Scratch for Smart Contracts

Rob Durst
me[at]robdurst[dot]com

With it’s launch in 2015, Ethereum ¹ brought smart contracts to the forefront of the blockchain ecosystem. These smart contracts were based on the (original?) definition laid out by Nick Szabo in 1996 ²: “[a] smart contract is a set of promises, specified in digital form, including protocols within which the parties perform on these promises.”

As implemented today, smart contracts are typically turing complete and rely on a VM coupled with the underlying blockchain nodes. Like any typical VM, a “smart contract handling VM” handles some set of instructions, typically byte code, charging fees for execution, storage, etc. Contracts may be written in a “blockchain native” language like Solidity ³ or a pre-existing language that is compiled to a format the VM supports (i.e. Rust compiled to WASM which may run on Stellar’s Soroban ⁴). While these smart contract development ecosystems have matured greatly over the past few years, writing a non-trivial, secure, correct smart contract is not easy (Google smart contract hack and you’ll see a plethora of examples). Today, various tools exist to solve this problem. Grouped generally, there are a few approaches:

Allow folks to use the programming language they are most familiar with (Hyperledger Fabric ⁵)
Give folks the best developer experience possible
Provide a set of re-usable, well vetted, well tested, and well understood boiler-plate, templated smart contracts (OpenZepplin ⁶)

We propose a fourth approach: making the smart contract language itself more approachable. Fundamentally, the barriers to entry are overwhelmingly numerous. For example, in order to be a competent smart contract developer on the Stellar’s Soroban, you need to be familiar with how blockchains work, have a strong foundation in smart contracts, and be functional in the Rust programming language. Expecting non-technical participation and a painless onboarding experience for newcomer developers is not realistic. We believe a blockchain agnostic, visual, block-based programming environment will facilitate a more accessible onboarding experience for all. Specifically, we’ve built Digicus, an intuitive, simple, Lego-like IDE, backed by Digit, a compiler plugin framework for seamless transpilation between existing smart contract languages (i.e. Solidity) and frameworks (i.e Stellar’s Soroban Rust SDK) and our intermediate representation (DTR: Digicus Textual Representation). Digicus is the blockchain ecosystem’s Scratch ⁷, a smart contract 101 platform that will help onboard newcomers into our world, aiding their journey to “smart contract 201” and beyond.

Table of Contents
Existing Work and Inspiration
Solution
- An Overview
- The Digicus IDE
- A Compiler Plugin Framework
- Digicus Textual Representation
- Supported Instructions
- Instruction Execution Flow
- Valid Types
Conclusion
- Latest Status
Grant Acknowledgements
References

Existing Work and Inspiration

The idea of a platform like Digicus is not a completely novel idea.
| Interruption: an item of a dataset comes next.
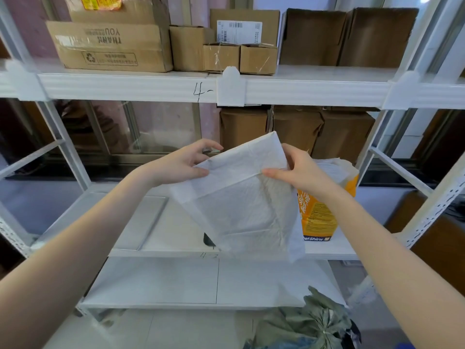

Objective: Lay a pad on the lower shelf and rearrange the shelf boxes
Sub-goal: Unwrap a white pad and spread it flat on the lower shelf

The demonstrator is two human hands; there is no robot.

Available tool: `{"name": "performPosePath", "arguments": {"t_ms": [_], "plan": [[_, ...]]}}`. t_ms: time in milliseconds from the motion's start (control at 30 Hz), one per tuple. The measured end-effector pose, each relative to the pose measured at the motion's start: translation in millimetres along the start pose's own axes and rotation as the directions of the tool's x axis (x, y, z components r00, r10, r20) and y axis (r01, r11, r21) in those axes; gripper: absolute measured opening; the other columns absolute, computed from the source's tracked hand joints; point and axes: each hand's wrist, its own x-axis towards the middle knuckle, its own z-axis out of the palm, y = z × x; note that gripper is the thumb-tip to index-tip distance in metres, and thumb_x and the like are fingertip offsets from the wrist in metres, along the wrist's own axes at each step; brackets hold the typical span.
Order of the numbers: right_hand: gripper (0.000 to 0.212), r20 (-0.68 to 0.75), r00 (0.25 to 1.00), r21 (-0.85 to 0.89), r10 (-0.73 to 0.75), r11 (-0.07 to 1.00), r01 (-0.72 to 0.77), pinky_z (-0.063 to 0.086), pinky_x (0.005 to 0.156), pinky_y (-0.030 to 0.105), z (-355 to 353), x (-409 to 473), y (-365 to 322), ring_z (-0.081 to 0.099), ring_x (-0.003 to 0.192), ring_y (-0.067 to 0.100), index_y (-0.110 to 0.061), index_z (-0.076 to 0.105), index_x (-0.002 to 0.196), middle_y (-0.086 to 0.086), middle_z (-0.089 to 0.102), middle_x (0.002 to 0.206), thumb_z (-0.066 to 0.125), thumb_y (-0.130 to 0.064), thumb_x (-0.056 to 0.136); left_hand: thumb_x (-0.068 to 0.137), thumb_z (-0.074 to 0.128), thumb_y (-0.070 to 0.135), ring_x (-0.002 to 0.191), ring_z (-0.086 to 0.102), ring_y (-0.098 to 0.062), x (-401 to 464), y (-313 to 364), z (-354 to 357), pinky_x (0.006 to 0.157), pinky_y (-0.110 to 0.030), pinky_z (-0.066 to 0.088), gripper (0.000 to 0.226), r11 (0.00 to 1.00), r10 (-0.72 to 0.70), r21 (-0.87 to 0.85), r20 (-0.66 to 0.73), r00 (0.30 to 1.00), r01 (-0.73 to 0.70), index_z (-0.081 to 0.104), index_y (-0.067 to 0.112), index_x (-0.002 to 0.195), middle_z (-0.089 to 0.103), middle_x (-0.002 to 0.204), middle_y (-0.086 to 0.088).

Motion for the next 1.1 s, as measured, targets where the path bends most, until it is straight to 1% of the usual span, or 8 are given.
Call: {"name": "performPosePath", "arguments": {"t_ms": [133,300,400,467,567,767,900,1100], "plan": [[0.055,-0.051,0.979,0.0,-0.198,0.98,0.198,0.053,0.087,0.043,-1,-1,-9,0.063,0.098,0.029,-0.041,0.038,0.125,0.01,0.061,0.107,0.066,-0.018,0.084,0.09,0.052,0.003,0.097,0.051,-0.016,-1,0,-1,0.081,-0.025,0.041,0.026,1.0,-0.001,-0.022,0.019,1.0,0.001,0.041,0.021,0.105,0.063,0.106,-0.007],[0.015,-0.074,0.959,-0.228,-0.273,0.941,0.251,0.048,0.069,0.041,0,3,-24,0.057,0.073,0.032,-0.015,0.061,0.093,0.015,0.063,0.087,0.067,-0.01,0.081,0.091,0.047,0.0,0.101,0.052,-0.015,-2,4,1,0.08,-0.016,0.045,0.03,0.999,-0.042,0.028,-0.012,0.999,0.042,0.037,0.016,0.114,0.064,0.107,0.007],[0.016,-0.068,0.962,-0.251,-0.264,0.938,0.24,0.041,0.065,0.029,4,5,-27,0.05,0.068,0.015,-0.014,0.06,0.086,0.01,0.061,0.08,0.07,-0.006,0.077,0.085,0.062,0.037,0.102,0.061,-0.023,0,12,6,0.09,-0.038,0.049,0.048,0.986,-0.044,0.161,-0.043,0.998,0.051,0.04,0.027,0.126,0.068,0.11,-0.002],[0.026,-0.063,0.965,-0.191,-0.255,0.952,0.239,0.04,0.064,0.027,8,6,-27,0.048,0.066,0.015,-0.014,0.052,0.093,0.016,0.06,0.077,0.071,-0.005,0.076,0.077,0.06,0.059,0.1,0.062,-0.012,3,21,16,0.091,-0.033,0.049,0.056,0.971,0.034,0.239,-0.095,0.995,-0.011,0.048,0.033,0.125,0.068,0.106,0.004],[0.041,-0.093,0.963,-0.122,-0.252,0.963,0.24,0.04,0.059,0.026,14,7,-26,0.046,0.059,0.017,-0.019,0.043,0.106,0.014,0.058,0.068,0.071,-0.008,0.078,0.086,0.059,0.045,0.079,0.057,0.005,12,32,36,0.07,-0.014,0.04,0.016,0.959,0.198,0.24,-0.197,0.96,-0.148,0.062,0.034,0.097,0.064,0.082,0.023],[0.043,0.131,0.991,-0.061,0.022,0.998,-0.014,0.057,0.081,0.044,5,0,3,0.07,0.09,0.018,-0.019,0.053,0.114,0.003,0.07,0.104,0.075,-0.024,0.077,0.091,0.058,0.028,0.062,0.05,0.008,13,25,29,0.059,-0.009,0.037,0.016,0.985,0.15,-0.007,-0.472,0.869,-0.174,0.066,0.015,0.085,0.061,0.069,0.016],[0.031,0.266,0.948,-0.094,0.175,0.983,-0.155,0.058,0.081,0.038,-4,-12,24,0.072,0.088,0.018,-0.01,0.067,0.105,0.003,0.074,0.099,0.073,-0.024,0.078,0.09,0.06,0.029,0.077,0.058,-0.013,5,-1,21,0.072,-0.031,0.046,0.026,0.976,0.013,-0.174,-0.551,0.835,-0.13,0.067,0.004,0.094,0.064,0.086,-0.005],[0.031,0.347,0.877,-0.325,0.333,0.92,-0.22,0.053,0.081,0.037,-9,-17,53,0.067,0.094,0.023,-0.009,0.069,0.1,0.01,0.072,0.101,0.074,-0.029,0.077,0.089,0.059,0.031,0.075,0.058,-0.018,-6,-39,22,0.069,-0.033,0.045,0.029,0.947,-0.164,-0.316,-0.623,0.765,-0.053,0.063,0.003,0.095,0.062,0.084,-0.007]]}}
A 2021 paper titled SmartBuilder: A Block-based Visual Programming Framework for Smart Contract Development states ⁸:

In this paper, we introduce SmartBuilder, a block-based visual programming framework for building smart contracts using extended Google Blockly libraries. It allows Hyperledger Fabric smart contract (also known as Chaincode) development learners or non-expert users to build smart contracts using visual blocks without writing a single code

This solution claims to have developed a commercial application of their proposed framework for the Aergo blockchain ⁹.
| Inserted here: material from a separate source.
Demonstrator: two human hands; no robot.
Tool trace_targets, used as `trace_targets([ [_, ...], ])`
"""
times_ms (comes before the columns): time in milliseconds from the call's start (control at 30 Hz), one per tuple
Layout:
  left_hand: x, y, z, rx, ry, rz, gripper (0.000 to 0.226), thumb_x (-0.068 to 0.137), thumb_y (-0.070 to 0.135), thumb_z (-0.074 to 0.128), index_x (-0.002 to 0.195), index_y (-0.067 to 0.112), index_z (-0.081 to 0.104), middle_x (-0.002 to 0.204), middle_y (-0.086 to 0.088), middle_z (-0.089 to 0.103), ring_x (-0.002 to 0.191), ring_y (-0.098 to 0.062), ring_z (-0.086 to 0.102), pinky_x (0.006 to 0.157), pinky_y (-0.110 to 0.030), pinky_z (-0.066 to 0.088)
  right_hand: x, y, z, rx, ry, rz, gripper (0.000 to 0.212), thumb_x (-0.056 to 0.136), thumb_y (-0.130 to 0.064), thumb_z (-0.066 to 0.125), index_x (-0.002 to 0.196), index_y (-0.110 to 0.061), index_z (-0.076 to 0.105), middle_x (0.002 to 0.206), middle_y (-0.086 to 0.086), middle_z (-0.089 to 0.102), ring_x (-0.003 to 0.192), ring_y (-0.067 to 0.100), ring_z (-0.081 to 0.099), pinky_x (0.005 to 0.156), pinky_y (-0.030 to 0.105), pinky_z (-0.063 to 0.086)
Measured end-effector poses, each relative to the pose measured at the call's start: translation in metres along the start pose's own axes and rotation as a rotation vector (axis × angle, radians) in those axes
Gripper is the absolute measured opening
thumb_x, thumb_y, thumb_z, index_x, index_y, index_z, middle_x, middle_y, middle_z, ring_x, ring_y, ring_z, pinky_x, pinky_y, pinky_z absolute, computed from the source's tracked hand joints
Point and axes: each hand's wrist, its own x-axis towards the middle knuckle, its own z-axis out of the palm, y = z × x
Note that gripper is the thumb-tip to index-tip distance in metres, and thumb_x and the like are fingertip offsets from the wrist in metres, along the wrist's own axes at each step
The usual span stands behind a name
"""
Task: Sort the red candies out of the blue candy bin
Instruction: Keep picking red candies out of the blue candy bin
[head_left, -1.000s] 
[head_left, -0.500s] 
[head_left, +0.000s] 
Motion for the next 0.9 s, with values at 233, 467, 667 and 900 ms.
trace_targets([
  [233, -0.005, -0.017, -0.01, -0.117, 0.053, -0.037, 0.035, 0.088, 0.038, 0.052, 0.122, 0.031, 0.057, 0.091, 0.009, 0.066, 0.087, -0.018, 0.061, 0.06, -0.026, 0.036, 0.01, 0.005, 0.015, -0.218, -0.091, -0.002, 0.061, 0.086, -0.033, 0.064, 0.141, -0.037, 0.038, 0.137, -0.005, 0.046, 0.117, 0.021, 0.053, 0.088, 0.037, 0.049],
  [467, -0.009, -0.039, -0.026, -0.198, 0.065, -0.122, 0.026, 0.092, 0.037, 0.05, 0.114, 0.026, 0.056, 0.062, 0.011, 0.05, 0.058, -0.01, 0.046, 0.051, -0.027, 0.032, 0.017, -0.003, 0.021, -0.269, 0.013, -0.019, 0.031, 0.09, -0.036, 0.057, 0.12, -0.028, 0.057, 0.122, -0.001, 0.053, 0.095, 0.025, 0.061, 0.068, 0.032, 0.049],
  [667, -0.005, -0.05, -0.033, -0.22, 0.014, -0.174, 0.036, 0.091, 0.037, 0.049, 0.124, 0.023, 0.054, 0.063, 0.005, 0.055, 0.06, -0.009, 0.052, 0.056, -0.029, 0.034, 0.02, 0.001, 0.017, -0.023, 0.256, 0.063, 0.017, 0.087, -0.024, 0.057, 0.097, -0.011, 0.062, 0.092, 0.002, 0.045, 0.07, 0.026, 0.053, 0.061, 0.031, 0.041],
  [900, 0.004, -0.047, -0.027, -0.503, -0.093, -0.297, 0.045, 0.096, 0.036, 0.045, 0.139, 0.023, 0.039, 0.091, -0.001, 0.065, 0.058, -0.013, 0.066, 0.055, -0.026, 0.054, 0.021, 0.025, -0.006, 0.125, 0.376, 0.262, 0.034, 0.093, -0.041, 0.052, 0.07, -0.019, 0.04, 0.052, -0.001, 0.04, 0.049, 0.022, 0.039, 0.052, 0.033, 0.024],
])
A second paper, Scilla: a Smart Contract Intermediate-Level LAnguage focuses on the idea of a smart contract intermediate language ¹⁰:

This paper outlines key design principles of Scilla—an intermediate-level language for verified smart contracts. Scilla provides a clean separation between the communication aspect of smart contracts on a blockchain, allowing for the rich interaction patterns, and a programming component, which enjoys principled semantics and is amenable to formal verification. Scilla is not meant to be a high-level programming language, and we are going to use it as a translation target for high-level languages, such as Solidity, for performing program analysis and verification, before further compilation to an executable bytecode. We describe the automata-based model of Scilla, present its programming component and show how contract definitions in terms of automata streamline the process of mechanised verification of their safety and temporal properties

This paper focuses on verification, not ease of development (however, a very interesting idea Digicus might be able to adopt later).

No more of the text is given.